Drone purchase could happen soon in Langford

Committee carefully ponders all aspects of decision

Langford Fire Rescue could be flying its own unmanned aircraft system (UAS) during future rescue and emergency situations.

On Tuesday, Langford’s protective services committee unanimously approved a staff recommendation to purchase a UAS – essentially a drone equipped with cameras. The purchase needs only to be approved by council.

“It saves time, it saves lives and I think it lowers the risk to our personnel,” said Coun. Lillian Szpak, who chairs the committee. “The committee did a good job of weighing the pros and the cons … All points were pondered, positive and negative.”

A key point raised by committee members was that Langford is often on the leading edge when it comes to embracing equipment improvements, Szpak said. Langford Fire Rescue was the first department on the West Shore to purchase its own jaws of life device, she added, and in the spirit of co-operation has been able to use that technology to aid other municipalities when in dire straits.

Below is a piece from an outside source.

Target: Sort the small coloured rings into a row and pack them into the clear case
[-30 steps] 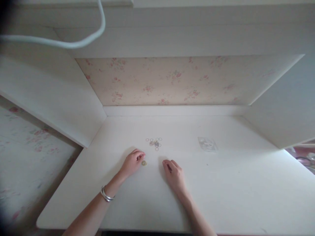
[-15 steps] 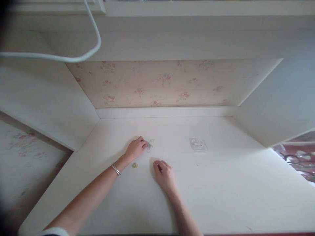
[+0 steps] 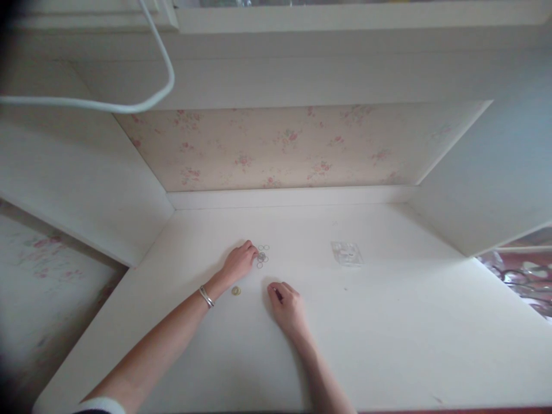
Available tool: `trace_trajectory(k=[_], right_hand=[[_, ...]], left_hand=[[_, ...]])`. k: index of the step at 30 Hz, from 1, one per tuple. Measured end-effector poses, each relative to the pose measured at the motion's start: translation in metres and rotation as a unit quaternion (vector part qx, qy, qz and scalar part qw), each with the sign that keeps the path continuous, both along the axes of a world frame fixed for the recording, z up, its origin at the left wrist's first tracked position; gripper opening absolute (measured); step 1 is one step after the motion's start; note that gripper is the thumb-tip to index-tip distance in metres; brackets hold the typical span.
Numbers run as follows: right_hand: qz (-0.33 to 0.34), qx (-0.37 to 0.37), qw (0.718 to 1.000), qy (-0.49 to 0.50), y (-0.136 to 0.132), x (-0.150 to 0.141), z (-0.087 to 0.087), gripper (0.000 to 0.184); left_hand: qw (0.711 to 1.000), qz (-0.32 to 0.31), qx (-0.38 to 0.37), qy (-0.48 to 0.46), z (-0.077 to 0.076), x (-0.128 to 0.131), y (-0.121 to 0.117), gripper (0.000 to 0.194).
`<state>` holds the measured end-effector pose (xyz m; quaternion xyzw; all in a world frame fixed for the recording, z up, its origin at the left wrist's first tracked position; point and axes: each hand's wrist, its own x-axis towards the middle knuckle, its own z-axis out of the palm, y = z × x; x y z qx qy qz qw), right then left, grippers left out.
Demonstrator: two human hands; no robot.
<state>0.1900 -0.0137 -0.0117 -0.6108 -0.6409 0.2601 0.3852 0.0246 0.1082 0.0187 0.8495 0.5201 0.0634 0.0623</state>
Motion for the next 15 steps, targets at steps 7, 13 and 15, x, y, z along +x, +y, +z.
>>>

The committee expected the purchase of a drone system to inspire other jurisdictions to look into purchasing their own.

“When it’s deployed it’s for life saving measures,” Szpak said.

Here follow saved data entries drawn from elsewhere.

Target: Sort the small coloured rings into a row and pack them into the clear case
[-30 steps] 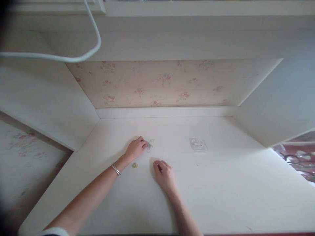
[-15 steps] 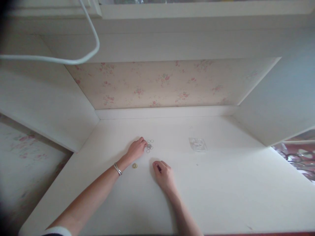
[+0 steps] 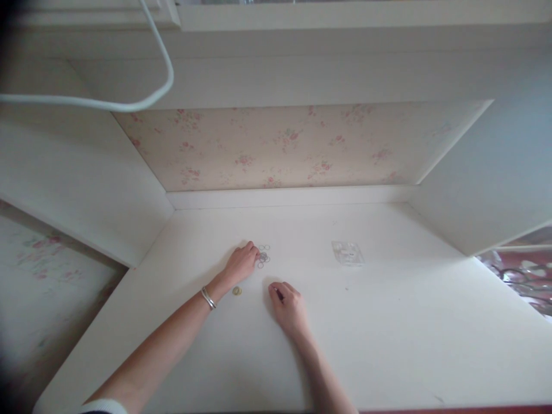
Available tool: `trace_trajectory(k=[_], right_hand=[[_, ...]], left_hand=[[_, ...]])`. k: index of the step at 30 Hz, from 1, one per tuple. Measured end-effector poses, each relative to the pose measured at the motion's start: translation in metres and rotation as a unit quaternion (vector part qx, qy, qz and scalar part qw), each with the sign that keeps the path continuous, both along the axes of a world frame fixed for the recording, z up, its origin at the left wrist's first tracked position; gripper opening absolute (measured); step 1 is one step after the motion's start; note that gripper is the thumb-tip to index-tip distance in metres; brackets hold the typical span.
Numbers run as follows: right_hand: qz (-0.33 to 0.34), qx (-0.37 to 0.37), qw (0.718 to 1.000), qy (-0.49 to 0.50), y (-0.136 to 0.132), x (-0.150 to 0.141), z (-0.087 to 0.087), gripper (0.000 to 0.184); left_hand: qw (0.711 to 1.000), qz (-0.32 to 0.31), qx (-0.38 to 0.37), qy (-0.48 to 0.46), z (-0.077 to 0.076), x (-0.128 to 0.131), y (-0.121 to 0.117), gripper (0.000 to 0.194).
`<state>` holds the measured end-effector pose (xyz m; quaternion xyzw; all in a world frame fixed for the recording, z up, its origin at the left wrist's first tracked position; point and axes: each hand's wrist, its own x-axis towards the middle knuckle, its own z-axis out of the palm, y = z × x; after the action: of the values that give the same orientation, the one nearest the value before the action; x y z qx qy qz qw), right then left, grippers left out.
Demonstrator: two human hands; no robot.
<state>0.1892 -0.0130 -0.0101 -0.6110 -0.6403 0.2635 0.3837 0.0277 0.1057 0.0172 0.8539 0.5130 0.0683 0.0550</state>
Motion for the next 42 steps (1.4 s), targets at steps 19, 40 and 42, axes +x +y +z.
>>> trace_trajectory(k=[19, 40, 42], right_hand=[[0.006, -0.011, 0.998, -0.063, -0.003, -0.002, -0.001, 0.034], [0.022, -0.016, 0.991, -0.131, -0.005, -0.007, 0.002, 0.031], [0.022, -0.017, 0.989, -0.146, -0.006, -0.008, 0.002, 0.031]], left_hand=[[0.979, 0.020, 0.022, -0.202, -0.022, -0.075, -0.094, 0.020], [0.978, 0.008, 0.011, -0.210, -0.023, -0.078, -0.102, 0.024], [0.961, 0.033, 0.000, -0.275, -0.022, -0.079, -0.100, 0.024]])
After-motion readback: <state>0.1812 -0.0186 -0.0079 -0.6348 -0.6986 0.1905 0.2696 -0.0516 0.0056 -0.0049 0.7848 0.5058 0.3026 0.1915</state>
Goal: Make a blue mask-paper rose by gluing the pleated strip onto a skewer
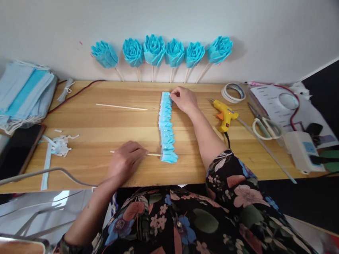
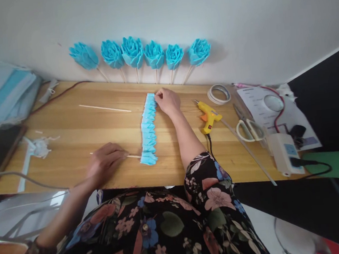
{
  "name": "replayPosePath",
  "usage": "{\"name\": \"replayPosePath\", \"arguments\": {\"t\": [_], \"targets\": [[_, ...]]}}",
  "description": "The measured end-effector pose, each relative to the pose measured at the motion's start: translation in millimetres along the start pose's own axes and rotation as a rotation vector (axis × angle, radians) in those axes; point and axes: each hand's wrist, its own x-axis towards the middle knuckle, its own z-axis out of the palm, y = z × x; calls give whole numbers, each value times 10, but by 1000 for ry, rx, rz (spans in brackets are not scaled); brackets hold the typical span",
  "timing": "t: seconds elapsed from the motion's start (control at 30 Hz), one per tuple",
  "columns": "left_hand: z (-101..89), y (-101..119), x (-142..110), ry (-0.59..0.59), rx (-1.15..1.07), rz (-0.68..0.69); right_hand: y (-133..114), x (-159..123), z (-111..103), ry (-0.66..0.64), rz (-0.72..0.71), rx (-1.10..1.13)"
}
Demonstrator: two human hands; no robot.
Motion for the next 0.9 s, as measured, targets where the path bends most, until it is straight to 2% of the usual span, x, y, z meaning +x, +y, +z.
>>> {"name": "replayPosePath", "arguments": {"t": [0.17, 0.33, 0.53, 0.67, 0.9], "targets": [[8, -4, -8, 4, 19, 3, 124, 5, 35, 87, -46, 447], [3, -12, -9, 1, 4, 3, 95, -36, -21, 53, 95, 752], [-7, 1, -2, 3, -31, -53, 72, -59, -74, 118, 118, 812], [-12, 13, 92, -35, -26, -32, 87, -44, -138, 134, 120, 865], [35, -81, 316, -101, -25, 49, 93, -228, -342, -29, 182, 885]]}}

In August, the protective services committee requested follow up information to better understand the need for a camera-equipped UAS for emergency services.

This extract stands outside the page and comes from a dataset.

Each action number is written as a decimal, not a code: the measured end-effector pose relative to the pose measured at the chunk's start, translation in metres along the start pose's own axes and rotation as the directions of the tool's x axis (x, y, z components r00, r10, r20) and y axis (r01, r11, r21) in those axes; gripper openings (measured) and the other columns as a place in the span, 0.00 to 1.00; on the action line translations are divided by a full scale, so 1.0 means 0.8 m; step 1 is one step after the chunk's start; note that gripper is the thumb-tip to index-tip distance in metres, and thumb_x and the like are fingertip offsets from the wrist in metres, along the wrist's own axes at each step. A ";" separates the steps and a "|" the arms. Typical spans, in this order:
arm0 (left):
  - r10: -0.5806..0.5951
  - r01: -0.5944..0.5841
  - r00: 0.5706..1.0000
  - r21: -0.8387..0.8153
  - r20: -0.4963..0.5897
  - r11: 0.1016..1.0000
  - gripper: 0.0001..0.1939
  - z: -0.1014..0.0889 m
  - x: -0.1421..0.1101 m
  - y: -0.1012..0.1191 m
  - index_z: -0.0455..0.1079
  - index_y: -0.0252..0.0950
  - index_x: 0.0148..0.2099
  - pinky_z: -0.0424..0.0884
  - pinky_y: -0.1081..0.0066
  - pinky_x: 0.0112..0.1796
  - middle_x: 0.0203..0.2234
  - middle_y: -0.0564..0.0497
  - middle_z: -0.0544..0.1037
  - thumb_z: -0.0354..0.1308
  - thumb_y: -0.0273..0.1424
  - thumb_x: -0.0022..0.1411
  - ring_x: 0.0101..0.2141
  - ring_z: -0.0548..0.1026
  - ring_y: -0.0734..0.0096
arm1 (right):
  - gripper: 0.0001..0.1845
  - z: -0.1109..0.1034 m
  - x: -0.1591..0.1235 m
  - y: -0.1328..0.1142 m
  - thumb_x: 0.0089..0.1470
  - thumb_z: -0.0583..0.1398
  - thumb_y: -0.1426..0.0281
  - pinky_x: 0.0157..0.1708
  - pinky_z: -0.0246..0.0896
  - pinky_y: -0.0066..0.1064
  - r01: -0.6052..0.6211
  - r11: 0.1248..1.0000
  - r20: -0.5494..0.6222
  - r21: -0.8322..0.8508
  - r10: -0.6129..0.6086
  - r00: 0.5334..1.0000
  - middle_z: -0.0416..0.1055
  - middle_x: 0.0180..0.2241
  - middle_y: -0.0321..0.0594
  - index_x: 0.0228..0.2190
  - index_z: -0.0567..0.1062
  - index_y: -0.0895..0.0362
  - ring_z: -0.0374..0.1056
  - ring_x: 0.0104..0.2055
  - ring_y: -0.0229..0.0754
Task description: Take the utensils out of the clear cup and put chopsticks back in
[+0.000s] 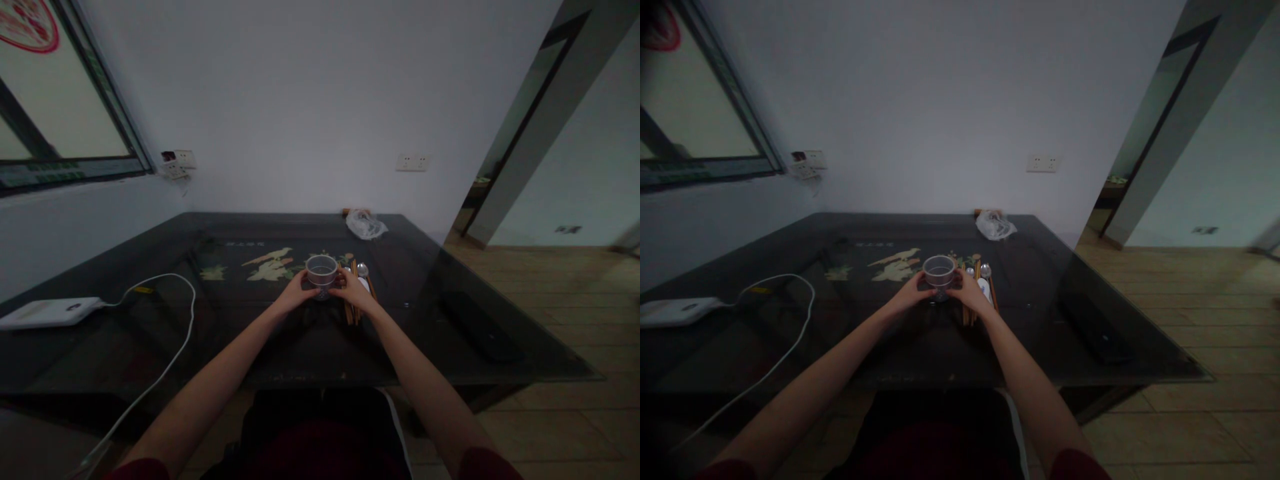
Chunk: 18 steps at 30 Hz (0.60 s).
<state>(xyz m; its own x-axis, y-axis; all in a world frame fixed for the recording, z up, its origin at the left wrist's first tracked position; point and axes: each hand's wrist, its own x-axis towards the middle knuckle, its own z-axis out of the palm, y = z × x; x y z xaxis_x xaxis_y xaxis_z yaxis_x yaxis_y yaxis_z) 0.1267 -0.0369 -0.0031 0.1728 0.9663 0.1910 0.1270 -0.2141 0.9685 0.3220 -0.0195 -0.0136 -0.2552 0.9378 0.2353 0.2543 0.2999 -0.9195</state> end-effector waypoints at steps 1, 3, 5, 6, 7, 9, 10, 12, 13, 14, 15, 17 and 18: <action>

Szpak said the fire chief and staff came back with an in-depth report for discussion at Tuesday’s meeting. The report stated that the cost of the equipment, with appropriate cameras, would be $5,000 and would be expected to get five years of operational life from the device.

Training costs for four initial operators (one staff firefighter and three volunteers) are expected to be $2,750 and their training time would exceed the 10-hour minimum on the equipment. Trainees would also have a UAS available for practice, over and above a unit purchased by the department.

The option of hiring a contractor to operate the device was also explored in the report, but the 30- to 90-minute response time was said to not allow incident commanders timely access to critical information in an emergency.

The Langford Firefighter’s Women Auxiliary has indicated that they are prepared to purchase the unmanned aerial vehicle for the department.

“That’s something that we’re very appreciative of,” said Szpak, adding that training would be covered by the department’s training budget.

Council will consider the recommendation at Monday’s (Dec. 7) meeting.